What book of poetry / craft would you always recommend to new poets?
The Poetry Home Repair Manual: Practical Advice for Beginning Poets Book by Ted Kooser. It’s in the title. If you’ve never been in a workshop, love poetry but are not in school, want to be able to decide for yourself whether your poems are “working,” this is a good place to start. He covers audience, world-building, mechanics, form, feeling, and memory. The poems used as examples are accessible and varied. There’s a lot to learn from here, and it’s entirely unpretentious.
Coin of the Realm by Carl Phillips. He’s an excellent storyteller. His vocabulary for craft and imagination is a fount to sip from. The meditations in the book link the personal and individual to the world at large and the importance of the relationship between those two things can’t be overstated. Check it out.
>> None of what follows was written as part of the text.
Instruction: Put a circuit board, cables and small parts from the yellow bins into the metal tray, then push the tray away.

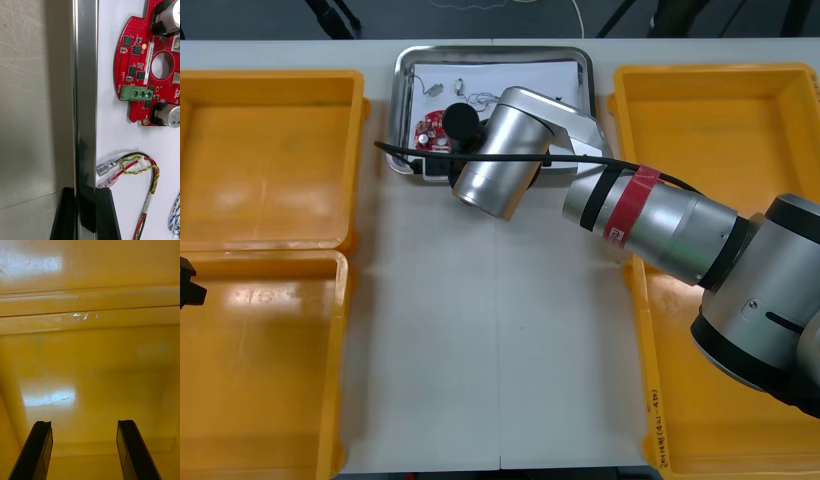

Maya Marshall is the author of the chapbook, Secondhand (Dancing Girl Press, 2016). She is cofounder of underbellymag.com, the journal on the practical magic of poetic revision. Marshall has earned fellowships from MacDowell, Vermont Studio Center, Callaloo, Cave Canem, the Community of Writers, and The Watering Hole. She has served as a senior editor for [PANK] and works as a manuscript editor at Haymarket Books. Her poems have appeared in RHINO, Potomac Review, Blackbird, and elsewhere. Marshall’s poems have recently been selected for Best New Poets 2019 (University of Virginia Press) and have received a Pushcart nomination.